My friend, who was content and lighthearted just a moment ago, had fallen into disbelieving silence. Gaze fixed on her locker, her eyes scrutinize the contents inside with an unexpected gravity. Her hands soon join her hands, flinging through folds of clothing, pushing aside other arbitrary objects. However, in such a small space, there was never that much to search for in the first place.
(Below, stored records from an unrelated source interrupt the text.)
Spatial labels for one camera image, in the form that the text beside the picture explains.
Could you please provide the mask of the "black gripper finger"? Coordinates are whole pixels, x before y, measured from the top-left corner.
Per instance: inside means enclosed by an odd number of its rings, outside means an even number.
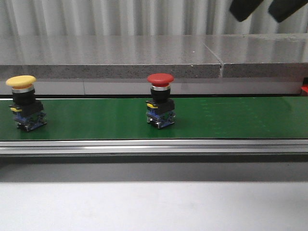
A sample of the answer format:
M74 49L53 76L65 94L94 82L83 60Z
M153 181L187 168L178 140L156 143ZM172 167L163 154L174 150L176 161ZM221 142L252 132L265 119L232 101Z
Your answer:
M263 0L233 0L229 11L238 22L246 20Z
M308 3L308 0L273 0L268 8L269 14L281 23Z

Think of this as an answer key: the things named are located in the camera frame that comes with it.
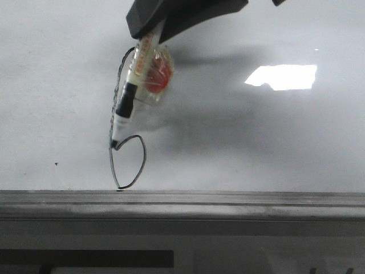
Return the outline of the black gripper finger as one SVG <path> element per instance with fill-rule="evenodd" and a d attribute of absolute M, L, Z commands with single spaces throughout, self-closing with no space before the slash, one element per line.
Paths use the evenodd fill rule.
<path fill-rule="evenodd" d="M 126 16 L 131 37 L 144 37 L 181 4 L 178 0 L 135 0 Z"/>
<path fill-rule="evenodd" d="M 183 1 L 169 11 L 159 43 L 207 20 L 242 10 L 249 1 Z"/>

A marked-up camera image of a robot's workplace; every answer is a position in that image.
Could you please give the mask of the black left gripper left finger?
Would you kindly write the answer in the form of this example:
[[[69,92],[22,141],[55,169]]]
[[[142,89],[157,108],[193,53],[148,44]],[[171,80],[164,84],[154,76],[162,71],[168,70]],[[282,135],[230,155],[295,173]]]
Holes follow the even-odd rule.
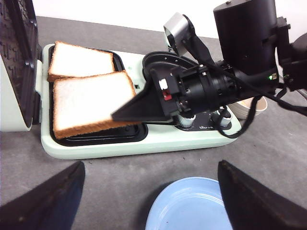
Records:
[[[2,230],[69,230],[78,211],[85,180],[82,161],[52,176],[0,208]]]

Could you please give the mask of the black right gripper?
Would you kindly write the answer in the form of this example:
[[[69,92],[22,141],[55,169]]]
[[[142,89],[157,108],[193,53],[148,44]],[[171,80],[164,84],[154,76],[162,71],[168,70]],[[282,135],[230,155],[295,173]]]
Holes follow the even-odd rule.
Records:
[[[176,115],[196,115],[233,103],[239,85],[207,66],[151,64],[143,90],[112,113],[114,121],[169,123]]]

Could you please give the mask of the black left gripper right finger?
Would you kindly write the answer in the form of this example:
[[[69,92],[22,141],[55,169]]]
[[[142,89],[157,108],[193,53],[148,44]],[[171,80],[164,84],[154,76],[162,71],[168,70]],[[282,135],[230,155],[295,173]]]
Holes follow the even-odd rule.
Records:
[[[307,210],[226,160],[218,163],[224,206],[235,230],[305,230]]]

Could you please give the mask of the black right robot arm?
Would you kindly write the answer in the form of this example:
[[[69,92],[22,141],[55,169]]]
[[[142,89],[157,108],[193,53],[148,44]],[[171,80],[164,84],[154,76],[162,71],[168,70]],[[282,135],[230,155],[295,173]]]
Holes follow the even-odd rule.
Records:
[[[247,98],[266,96],[302,115],[306,108],[275,97],[278,66],[291,91],[307,87],[307,37],[289,41],[290,25],[276,16],[272,0],[230,0],[213,11],[223,60],[213,61],[191,20],[174,14],[164,25],[166,39],[182,57],[190,53],[197,64],[170,70],[150,67],[144,89],[112,114],[115,121],[172,123],[176,115],[196,115]]]
“My phone is gone,” she said, her tone resigned with a sense of begrudging finality.
“Did someone steal it?”
But the question was unnecessary. How else would a phone mysteriously disappear in the locker room? And no matter what we questioned or who we questioned, we were rendered powerless, at a loss for any solutions, unable to do anything but report it to a teacher.
The teacher too asked an unnecessary question. “Did you lock your locker?”
No, she did not. But who would want to?
Every year, the PE teachers would tell us how essential it was to keep our possessions safe by transferring everything to one of the “larger lockers.” The capacity of these larger lockers was quite pitiable, being only somewhat wider than the freshmen lockers and about half their height. To store all your belongings — backpack, clothes, textbooks, whatever else you may be carrying, and whatever else may be in your small locker — in that is a hassle, moreover considering the gracious 6-minute changing time limit. Thus, for high school students who are most likely not here by their own volition, they simply ignore this “essential” suggestion.
It is an unspoken principle: before going to their PE class, some leave their locks hanging but not completely closed on their small lockers; a few more would store an extra few bags or textbooks into the large lockers; most leave their backpacks out, innocuously lined up along the walls. It is an unspoken principle, and some could say it was founded upon an established trust or mutual commiseration, but neither is particularly accurate. Instead, it was the shared desire to avoid an inconvenience and the individual presumption that we all knew which lines not to cross.
Yet someone, some time entered the school locker room when it was farthest from its typical scene: empty, silent, vulnerable. They saw how the room was suspended by the same delicate balance that held unlocked locks in the air, and then, they chose to break it.